En ese estado de ánimo, la perspectiva de casar a su hijo con una chica de diecisiete años de una familia que consideraba «ordinaria» no era algo que le levantase la moral Lo único que pudo hacer fue retrasar la boda. Cuando se enteró de que en la fecha fijada Maneka no habría cumplido la mayoría de edad, le dijo a su hijo:
– Tendrás que esperar a que cumpla los dieciocho. No puedo permitir que incumplas la ley.
El problema de los casamientos infantiles seguía siendo un tema espinoso en la India que había sido denunciado por Gandhi, Nehru y por todos los que querían modernizar el país. Miles de niñas acababan siendo «negociadas» por sus padres, casadas y convertidas en criadas de la familia del marido, sin poder alguno para decidir sobre el número de hijos que tendrían. El caso de Maneka distaba mucho de esto, pero Indira no estaba dispuesta a que Sanjay no predicase con el ejemplo. Además, ganando tiempo, quizás su hijo acabaría recapacitando.
Pero no ocurrió. Ese verano, Sanjay tuvo que someterse a una pequeña operación de hernia. Después de sus clases matutinas, Maneka pasaba la tarde y parte de la noche en la sala privada del All India Institute of Medical Sciences, el hospital más puntero de Nueva Delhi.
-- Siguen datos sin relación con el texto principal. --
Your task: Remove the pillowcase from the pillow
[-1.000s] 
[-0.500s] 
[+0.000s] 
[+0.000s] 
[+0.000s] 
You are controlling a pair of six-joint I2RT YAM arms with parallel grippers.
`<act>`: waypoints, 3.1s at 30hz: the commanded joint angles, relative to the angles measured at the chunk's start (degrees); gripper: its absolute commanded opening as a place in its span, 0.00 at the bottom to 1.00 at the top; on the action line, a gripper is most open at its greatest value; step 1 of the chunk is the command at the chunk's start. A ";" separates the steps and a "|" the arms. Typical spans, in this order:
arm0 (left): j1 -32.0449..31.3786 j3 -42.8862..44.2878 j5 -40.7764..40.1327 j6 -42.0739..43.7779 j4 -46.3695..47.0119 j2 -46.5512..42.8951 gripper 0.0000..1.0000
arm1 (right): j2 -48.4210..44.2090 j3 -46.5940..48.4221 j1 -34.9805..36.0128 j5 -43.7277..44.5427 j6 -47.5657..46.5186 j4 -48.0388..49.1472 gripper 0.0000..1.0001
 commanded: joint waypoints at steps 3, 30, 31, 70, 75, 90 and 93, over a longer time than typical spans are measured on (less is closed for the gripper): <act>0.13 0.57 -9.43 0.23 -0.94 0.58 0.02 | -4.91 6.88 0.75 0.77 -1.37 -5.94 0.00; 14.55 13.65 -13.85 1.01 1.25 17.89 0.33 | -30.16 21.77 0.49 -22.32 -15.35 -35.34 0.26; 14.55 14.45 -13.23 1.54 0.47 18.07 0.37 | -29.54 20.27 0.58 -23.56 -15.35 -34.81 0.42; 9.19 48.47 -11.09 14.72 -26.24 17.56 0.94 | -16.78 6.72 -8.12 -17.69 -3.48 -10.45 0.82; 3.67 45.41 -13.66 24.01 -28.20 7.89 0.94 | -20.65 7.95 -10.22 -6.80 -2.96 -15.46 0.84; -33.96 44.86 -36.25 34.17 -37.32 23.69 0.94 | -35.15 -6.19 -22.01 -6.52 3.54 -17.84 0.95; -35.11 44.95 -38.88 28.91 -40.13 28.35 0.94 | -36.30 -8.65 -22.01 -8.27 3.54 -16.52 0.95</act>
Unas semanas después de su convalecencia, el 23 de septiembre de 1974, se casaron en una ceremonia civil en casa de un viejo amigo de la familia, Moharnmed Yunus. La boda fue una demostración de la India aconfesional que siempre habían defendido los Nehru: el hijo de un parsi y una hindú se casaba con una chica sij en casa de un amigo musulmán frente a una nuera católica. Indira fue generosa con Maneka: le regaló veintiún saris de las telas más finas, algunas joyas de oro y, lo más valioso, uno de los saris de algodón que Nehru había hilado en la cárcel con su rueca. Cumplió al pie de la letra con su deber de suegra. Para recibir a su nuera, asignó a la nueva pareja un dormitorio que daba al salón principal, cerca de la puerta de entrada, en la parte de la casa opuesta al cuarto de Rajiv y Sonia. Lo decoró y lo arregló con mimo, colocó objetos y frascos sobre la mesa del tocador y eligió unas pulseras que, por tradición, Maneka debía ponerse en su noche de bodas y que dejó en la mesilla.